In sum, it is because delirium affects sufferers at the personal level that it is especially complicated, variable in presentation, and challenging to manage. This is what undermines a carer’s ability to identify and empathise with patients, and decreases levels of participation in care, both for the patient and staff. Together, these factors greatly increase the risk that the patient will be dehumanised, becoming an object of medical intervention and/or behaviour management rather than a person requiring treatment. Ultimately, this results in a level of care that falls well short of desired standards.
Addressing the problems that lead to dehumanisation and therefore substandard care is far more challenging than addressing those stemming from a lack of knowledge or institutional attitudes. We will discuss a range of approaches aimed at “re-humanising” the delirious patient: reconceptualizing the self, and adopting an “ethics of care”.

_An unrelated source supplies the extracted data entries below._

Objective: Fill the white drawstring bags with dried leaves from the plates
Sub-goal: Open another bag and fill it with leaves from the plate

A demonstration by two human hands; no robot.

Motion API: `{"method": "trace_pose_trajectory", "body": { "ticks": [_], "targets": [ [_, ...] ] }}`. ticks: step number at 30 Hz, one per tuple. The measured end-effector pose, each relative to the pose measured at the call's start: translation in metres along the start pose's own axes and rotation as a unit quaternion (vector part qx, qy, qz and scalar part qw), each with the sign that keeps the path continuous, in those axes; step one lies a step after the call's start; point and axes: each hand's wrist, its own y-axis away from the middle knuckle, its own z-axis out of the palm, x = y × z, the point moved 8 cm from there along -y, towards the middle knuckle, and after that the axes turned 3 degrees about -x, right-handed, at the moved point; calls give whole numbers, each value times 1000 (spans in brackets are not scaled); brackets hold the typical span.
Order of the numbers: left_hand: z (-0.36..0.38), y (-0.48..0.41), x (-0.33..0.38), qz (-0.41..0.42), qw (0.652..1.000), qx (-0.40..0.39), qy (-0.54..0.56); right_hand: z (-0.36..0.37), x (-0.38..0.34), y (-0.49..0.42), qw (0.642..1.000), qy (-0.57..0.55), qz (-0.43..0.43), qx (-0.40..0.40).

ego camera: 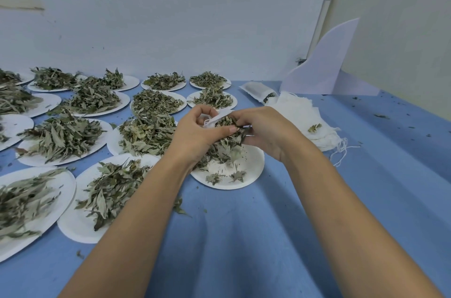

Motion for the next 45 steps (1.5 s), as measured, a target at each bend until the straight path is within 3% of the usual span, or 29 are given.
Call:
{"method": "trace_pose_trajectory", "body": {
  "ticks": [8, 13, 16, 20, 27, 33, 37, 42, 45],
  "targets": [
    [-2, -1, 3, 12, 999, 3, -32, -7, 0, 0, 999, -6, -20, 34],
    [-1, 2, 15, 74, 988, 16, -137, -11, 5, -1, 994, -42, -32, 95],
    [-1, 3, 17, 90, 982, 19, -164, -10, 7, -1, 993, -80, -22, 78],
    [1, 4, 19, 103, 975, 23, -197, -4, 3, 1, 999, -32, -26, 35],
    [-4, 2, 12, 82, 985, 24, -151, 2, -10, 4, 997, 43, -57, -16],
    [-8, 0, 4, 42, 999, -3, -15, -7, -11, 5, 994, -85, -61, 10],
    [-9, -1, 3, 32, 999, -9, 11, -11, -12, 5, 991, -107, -84, 20],
    [-2, 1, 7, 33, 997, -50, 55, -20, -13, 2, 987, 76, -113, 88],
    [-3, 2, 9, 32, 997, -59, 38, -13, -10, 0, 990, 67, -115, 45]
  ]
}}
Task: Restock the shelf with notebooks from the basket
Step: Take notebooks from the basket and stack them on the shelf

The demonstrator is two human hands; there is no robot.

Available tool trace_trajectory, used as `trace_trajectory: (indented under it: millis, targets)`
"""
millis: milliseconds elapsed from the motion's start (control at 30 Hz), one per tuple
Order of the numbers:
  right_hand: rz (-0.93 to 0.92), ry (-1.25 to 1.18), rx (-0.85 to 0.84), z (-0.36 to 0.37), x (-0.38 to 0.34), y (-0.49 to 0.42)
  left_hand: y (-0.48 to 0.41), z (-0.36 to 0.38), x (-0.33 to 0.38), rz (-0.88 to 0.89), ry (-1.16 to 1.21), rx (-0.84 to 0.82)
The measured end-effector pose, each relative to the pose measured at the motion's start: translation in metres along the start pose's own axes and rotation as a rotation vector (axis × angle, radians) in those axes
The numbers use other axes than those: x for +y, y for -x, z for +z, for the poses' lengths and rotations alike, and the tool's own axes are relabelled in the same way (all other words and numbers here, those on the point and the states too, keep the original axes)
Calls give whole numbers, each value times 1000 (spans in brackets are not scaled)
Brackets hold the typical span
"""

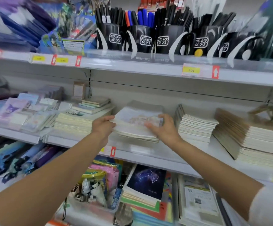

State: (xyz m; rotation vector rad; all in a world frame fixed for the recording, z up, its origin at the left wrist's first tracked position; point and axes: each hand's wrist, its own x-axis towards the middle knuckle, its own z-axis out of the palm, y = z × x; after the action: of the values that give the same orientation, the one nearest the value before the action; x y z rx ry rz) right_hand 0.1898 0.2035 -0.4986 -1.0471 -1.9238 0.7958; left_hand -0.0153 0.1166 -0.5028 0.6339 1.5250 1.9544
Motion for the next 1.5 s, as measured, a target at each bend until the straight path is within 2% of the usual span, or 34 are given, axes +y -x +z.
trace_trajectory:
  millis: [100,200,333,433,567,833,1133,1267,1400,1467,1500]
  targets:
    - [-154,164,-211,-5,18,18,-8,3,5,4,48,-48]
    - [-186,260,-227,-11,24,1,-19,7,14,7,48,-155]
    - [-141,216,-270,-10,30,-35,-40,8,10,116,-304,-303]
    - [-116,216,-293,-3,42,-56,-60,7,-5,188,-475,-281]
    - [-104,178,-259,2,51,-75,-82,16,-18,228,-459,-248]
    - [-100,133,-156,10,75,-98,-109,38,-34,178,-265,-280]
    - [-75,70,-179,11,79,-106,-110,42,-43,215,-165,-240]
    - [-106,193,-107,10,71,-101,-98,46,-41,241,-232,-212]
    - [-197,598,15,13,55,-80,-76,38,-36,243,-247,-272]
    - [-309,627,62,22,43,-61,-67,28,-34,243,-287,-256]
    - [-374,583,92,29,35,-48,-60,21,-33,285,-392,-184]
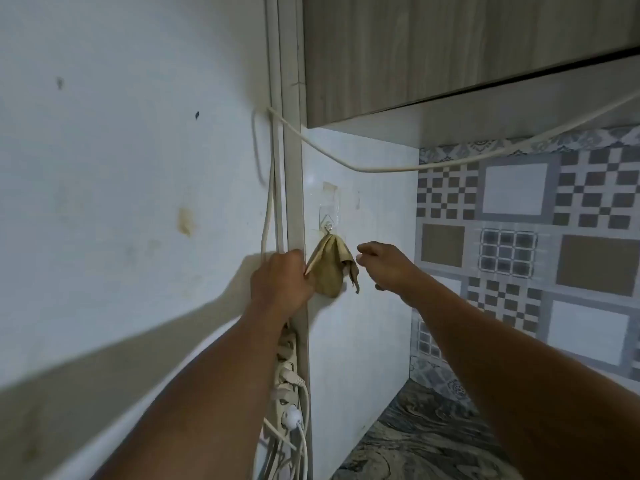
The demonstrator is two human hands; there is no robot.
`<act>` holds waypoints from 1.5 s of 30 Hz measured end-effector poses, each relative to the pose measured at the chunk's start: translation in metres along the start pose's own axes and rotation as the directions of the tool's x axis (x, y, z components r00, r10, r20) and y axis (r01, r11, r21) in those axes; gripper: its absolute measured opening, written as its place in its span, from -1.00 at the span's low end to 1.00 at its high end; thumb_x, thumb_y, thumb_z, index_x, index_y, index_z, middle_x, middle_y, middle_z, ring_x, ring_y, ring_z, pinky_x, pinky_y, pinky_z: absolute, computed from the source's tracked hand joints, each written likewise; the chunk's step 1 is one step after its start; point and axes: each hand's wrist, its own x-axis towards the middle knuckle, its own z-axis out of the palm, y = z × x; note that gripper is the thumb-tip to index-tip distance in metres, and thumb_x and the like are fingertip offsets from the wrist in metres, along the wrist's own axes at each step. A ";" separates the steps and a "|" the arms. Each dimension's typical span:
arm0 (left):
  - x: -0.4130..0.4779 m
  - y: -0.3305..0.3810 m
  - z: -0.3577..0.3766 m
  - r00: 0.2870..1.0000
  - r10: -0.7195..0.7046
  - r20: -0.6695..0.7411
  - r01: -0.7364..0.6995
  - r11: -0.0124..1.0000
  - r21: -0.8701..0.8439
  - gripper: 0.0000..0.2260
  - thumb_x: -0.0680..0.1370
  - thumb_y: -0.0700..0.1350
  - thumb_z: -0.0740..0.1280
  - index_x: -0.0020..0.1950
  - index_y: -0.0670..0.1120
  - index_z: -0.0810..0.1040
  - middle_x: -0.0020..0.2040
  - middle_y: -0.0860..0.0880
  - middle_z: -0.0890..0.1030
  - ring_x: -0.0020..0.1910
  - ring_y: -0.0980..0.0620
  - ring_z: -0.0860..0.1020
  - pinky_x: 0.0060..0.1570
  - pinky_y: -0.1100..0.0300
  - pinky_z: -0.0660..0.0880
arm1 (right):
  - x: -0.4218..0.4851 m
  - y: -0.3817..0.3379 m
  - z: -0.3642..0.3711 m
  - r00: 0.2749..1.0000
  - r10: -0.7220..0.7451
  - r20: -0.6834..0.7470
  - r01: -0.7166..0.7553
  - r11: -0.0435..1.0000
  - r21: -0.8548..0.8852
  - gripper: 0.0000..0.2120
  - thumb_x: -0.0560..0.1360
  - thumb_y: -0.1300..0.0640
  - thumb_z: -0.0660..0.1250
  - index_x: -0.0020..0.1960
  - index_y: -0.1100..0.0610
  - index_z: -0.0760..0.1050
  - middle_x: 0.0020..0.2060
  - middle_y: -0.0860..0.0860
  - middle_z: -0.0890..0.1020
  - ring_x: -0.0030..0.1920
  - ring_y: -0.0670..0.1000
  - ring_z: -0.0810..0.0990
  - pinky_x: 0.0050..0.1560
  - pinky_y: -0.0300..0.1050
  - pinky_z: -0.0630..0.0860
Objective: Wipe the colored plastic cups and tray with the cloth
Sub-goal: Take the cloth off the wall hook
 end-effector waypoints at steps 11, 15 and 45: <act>0.014 -0.009 -0.019 0.991 -0.130 -0.023 0.103 0.870 -0.483 -0.90 0.43 -0.17 0.41 -0.22 -0.13 0.50 -0.31 0.00 0.53 -0.34 0.06 0.47 -0.38 0.24 0.40 | 0.019 -0.019 0.015 0.982 0.154 0.111 -0.180 0.944 0.278 -0.88 0.56 0.12 0.31 -0.02 0.16 0.58 -0.03 0.06 0.65 -0.01 0.06 0.59 0.08 0.05 0.52; 0.022 0.011 -0.041 0.944 -0.269 0.191 0.305 0.486 -0.819 -0.94 0.53 -0.24 0.39 -0.07 -0.16 0.53 -0.05 -0.13 0.61 -0.08 -0.06 0.63 -0.30 0.17 0.63 | 0.008 -0.028 0.007 0.981 0.112 0.158 -0.172 0.876 0.450 -0.76 0.62 0.06 0.29 0.10 0.21 0.61 -0.03 0.15 0.67 -0.04 0.13 0.63 0.07 0.13 0.60; 0.049 0.033 -0.053 0.890 -0.387 0.240 0.387 0.363 -0.848 -0.94 0.58 -0.25 0.33 -0.02 -0.10 0.53 0.01 -0.12 0.64 -0.03 -0.08 0.66 -0.16 0.03 0.67 | 0.013 -0.049 -0.009 0.781 -0.289 -0.554 0.327 0.944 -0.032 -0.72 0.56 0.24 0.16 0.13 0.12 0.60 -0.04 0.01 0.63 -0.19 0.04 0.61 -0.05 -0.03 0.59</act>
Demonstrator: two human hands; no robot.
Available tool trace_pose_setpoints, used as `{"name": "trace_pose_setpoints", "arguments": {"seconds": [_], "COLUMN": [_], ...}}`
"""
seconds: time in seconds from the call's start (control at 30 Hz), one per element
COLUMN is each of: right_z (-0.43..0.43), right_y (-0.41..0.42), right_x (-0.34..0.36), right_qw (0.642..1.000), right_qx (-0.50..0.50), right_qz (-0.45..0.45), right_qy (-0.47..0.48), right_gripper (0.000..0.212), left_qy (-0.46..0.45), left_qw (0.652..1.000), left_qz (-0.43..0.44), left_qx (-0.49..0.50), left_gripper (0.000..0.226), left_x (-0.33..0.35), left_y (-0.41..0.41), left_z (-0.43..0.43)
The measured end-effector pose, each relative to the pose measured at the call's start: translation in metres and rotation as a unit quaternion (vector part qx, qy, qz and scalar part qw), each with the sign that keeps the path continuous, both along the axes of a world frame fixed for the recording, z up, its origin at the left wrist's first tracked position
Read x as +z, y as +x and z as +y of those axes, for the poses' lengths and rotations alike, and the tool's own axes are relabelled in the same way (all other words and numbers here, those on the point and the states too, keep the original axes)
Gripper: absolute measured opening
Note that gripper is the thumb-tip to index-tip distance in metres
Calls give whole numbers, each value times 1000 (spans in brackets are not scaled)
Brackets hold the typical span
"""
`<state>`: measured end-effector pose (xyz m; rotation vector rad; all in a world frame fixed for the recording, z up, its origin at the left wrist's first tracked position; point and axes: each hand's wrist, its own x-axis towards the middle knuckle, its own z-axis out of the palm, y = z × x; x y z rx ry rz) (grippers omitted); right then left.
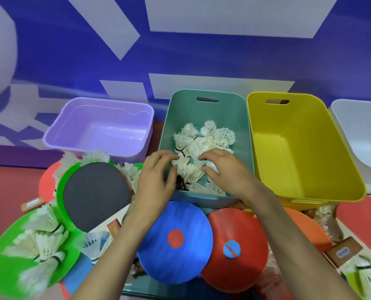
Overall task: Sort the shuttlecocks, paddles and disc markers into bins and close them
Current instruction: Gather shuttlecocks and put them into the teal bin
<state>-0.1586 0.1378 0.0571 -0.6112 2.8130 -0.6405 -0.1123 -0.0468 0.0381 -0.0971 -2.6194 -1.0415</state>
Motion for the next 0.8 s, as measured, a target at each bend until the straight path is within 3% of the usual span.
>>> {"name": "trace_pose_setpoints", "arguments": {"seconds": [0.13, 0.4, 0.6, 0.67, 0.8], "right_z": [-16, -63, -106, -119, -146], "right_y": [11, 55, 84, 85, 68], "right_x": [-2, 7, -5, -14, -25], "right_qw": [998, 970, 972, 979, 989], "right_qx": [8, 29, 62, 50, 53], "right_qz": [36, 160, 112, 75, 112], "right_qy": [-44, -183, -195, -185, -76], "right_gripper": [31, 30, 30, 34, 39], "left_qy": [3, -94, -140, -159, -200], "left_qw": [998, 989, 987, 984, 977], "left_qz": [17, -61, -77, -80, -59], "left_qx": [58, 95, 24, 19, 49], "left_gripper": [21, 24, 13, 19, 28], "left_x": [-1, -21, -29, -40, -56], "left_y": [19, 35, 56, 67, 75], "left_z": [-22, -77, -105, -110, -107]}}
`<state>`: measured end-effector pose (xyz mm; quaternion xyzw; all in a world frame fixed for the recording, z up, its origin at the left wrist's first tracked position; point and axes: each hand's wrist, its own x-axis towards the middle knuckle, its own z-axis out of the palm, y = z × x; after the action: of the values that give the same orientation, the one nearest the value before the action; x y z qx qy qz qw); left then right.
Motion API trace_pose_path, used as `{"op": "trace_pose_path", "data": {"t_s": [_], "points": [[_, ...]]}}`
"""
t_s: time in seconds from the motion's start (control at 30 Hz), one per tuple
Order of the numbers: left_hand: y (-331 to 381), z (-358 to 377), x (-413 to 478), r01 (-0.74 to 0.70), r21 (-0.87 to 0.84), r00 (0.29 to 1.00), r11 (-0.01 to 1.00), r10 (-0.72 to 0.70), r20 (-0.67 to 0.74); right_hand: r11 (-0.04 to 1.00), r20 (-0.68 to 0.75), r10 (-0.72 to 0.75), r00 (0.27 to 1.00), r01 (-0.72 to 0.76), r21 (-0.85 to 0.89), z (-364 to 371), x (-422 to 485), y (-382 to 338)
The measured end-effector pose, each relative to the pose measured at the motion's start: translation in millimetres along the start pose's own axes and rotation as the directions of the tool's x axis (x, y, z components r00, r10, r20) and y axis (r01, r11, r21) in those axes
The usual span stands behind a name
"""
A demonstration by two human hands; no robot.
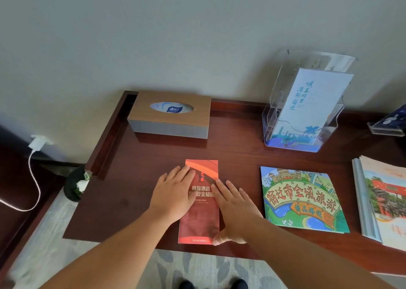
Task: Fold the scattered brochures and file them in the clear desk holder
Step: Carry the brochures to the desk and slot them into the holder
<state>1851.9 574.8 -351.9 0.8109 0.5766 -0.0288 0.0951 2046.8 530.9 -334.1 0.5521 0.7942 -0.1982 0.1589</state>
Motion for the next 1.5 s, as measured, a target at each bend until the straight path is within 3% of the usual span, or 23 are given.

Re-humanising the Delirious Patient
Approach One: Reconceptualizing the Self
When the disruption of agency and expressive self-behaviours entailed by delirium are construed as a loss of self per se, rather than as a (severe) disturbance of the self, the self is equated solely with “reflective” consciousness. This is problematic both conceptually and in practice, especially in the clinical setting. In recent philosophy, a distinction has been made between this formerly common, reductive view of the self, in which it is essentially a mental entity primarily identified with reflective consciousness, and an expanded view of the self, in which it also includes the pre-conscious and unconscious “states of character” that have a more bodily or social origin. These “states” comprise the various character traits, beliefs, emotional dispositions, principles, values, and personal attachments that necessarily underpin, and are central to, a person’s reflectively conscious self or identity (Kristjánsson, Reference Kristjánsson2010; Mackenzie, Reference Mackenzie2007). There is growing recognition in the literature in philosophy, psychology, cognitive science, and neuroscience that conceptualizing the self in terms of the reductive, mentalistic view is misleading and, indeed, mistaken because reflective or “higher” consciousness is dependent on and crucially shaped by underlying bodily and environmental structures. In other words, it is increasingly acknowledged that higher consciousness is necessarily “embodied” and “embedded”, and therefore unavoidably affected by changes in the body and the environment.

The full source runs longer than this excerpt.